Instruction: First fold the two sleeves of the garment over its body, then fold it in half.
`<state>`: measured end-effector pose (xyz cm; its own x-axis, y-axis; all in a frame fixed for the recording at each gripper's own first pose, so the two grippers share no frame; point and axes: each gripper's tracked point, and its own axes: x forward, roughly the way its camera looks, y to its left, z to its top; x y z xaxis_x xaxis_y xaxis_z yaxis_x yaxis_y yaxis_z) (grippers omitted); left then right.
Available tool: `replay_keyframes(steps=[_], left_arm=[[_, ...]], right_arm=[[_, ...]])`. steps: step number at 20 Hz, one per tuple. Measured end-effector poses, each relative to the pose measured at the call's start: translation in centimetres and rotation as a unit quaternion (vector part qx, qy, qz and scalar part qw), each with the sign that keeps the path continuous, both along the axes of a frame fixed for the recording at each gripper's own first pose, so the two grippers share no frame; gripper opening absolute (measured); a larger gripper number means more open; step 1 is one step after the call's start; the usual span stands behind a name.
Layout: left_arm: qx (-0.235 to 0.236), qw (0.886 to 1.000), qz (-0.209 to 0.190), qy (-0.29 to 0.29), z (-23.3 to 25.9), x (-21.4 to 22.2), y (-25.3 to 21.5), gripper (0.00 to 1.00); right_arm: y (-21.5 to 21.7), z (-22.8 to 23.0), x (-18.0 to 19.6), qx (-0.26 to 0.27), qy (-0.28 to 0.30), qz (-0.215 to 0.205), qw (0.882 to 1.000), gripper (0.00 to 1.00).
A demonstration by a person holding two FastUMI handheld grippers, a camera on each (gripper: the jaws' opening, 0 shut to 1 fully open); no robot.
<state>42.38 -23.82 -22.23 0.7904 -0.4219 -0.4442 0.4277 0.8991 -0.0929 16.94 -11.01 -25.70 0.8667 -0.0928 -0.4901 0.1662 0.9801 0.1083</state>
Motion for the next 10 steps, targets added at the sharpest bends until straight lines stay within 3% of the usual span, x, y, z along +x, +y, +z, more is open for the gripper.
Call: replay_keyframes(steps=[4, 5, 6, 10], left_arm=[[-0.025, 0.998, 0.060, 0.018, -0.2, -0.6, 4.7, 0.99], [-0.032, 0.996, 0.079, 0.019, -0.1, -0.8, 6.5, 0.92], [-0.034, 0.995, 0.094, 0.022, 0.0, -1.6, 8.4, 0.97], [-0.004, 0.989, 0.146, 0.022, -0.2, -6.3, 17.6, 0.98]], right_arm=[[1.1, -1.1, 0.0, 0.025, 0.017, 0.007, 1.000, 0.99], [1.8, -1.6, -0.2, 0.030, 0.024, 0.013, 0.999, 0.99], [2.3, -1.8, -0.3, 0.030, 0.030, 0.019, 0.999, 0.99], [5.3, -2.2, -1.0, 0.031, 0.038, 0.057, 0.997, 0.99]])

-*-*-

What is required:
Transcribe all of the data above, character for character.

Answer section:
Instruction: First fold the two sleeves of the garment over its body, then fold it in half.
`<state>`: measured end-effector pose (xyz cm; its own x-axis, y-axis; all in a frame fixed for the recording at each gripper's own first pose, so the two grippers share no frame; point and axes: each gripper's tracked point, and its own axes: x forward, roughly the way its camera looks, y to its left, z to its top; x y z xaxis_x xaxis_y xaxis_z yaxis_x yaxis_y yaxis_z) (grippers omitted); left then right.
Available tool: `replay_keyframes(steps=[_], left_arm=[[_, ...]], right_arm=[[_, ...]])`. steps: step number at 20 Hz, one per tuple. Measured end-effector poses, each relative to the pose measured at the call's start: translation in centimetres and rotation as a unit quaternion (vector part qx, qy, qz and scalar part qw), each with the sign that keeps the path continuous, both along the axes of a frame fixed for the recording at each gripper's own first pose, so the two grippers share no frame; gripper opening absolute (measured); a larger gripper number means more open; step 1 is one step after the call's start; the usual span stands behind a name.
Layout: left_arm: qx (-0.235 to 0.236), qw (0.886 to 1.000), qz (-0.209 to 0.190), qy (-0.29 to 0.29), z (-23.3 to 25.9), x (-21.4 to 22.2), y (-25.3 to 21.5), gripper (0.00 to 1.00); right_arm: y (-21.5 to 21.7), z (-22.8 to 23.0), x (-18.0 to 19.6), qx (-0.26 to 0.27), qy (-0.28 to 0.30), qz (-0.215 to 0.205), qw (0.882 to 1.000), gripper (0.00 to 1.00).
A demonstration by a person holding two FastUMI handheld grippers, a camera on each (gripper: the jaws' opening, 0 shut to 1 fully open); no robot.
<state>42.38 -23.82 -22.23 0.7904 -0.4219 -0.4442 0.4277 0.8991 -0.0929 16.94 -11.01 -25.70 0.8667 -0.0928 -0.4901 0.1662 0.9801 0.1083</state>
Motion for the next 10 steps, targets added at the sharpest bends until straight lines stay within 3% of the usual span, x, y, z along +x, +y, +z, more is open for the gripper.
Call: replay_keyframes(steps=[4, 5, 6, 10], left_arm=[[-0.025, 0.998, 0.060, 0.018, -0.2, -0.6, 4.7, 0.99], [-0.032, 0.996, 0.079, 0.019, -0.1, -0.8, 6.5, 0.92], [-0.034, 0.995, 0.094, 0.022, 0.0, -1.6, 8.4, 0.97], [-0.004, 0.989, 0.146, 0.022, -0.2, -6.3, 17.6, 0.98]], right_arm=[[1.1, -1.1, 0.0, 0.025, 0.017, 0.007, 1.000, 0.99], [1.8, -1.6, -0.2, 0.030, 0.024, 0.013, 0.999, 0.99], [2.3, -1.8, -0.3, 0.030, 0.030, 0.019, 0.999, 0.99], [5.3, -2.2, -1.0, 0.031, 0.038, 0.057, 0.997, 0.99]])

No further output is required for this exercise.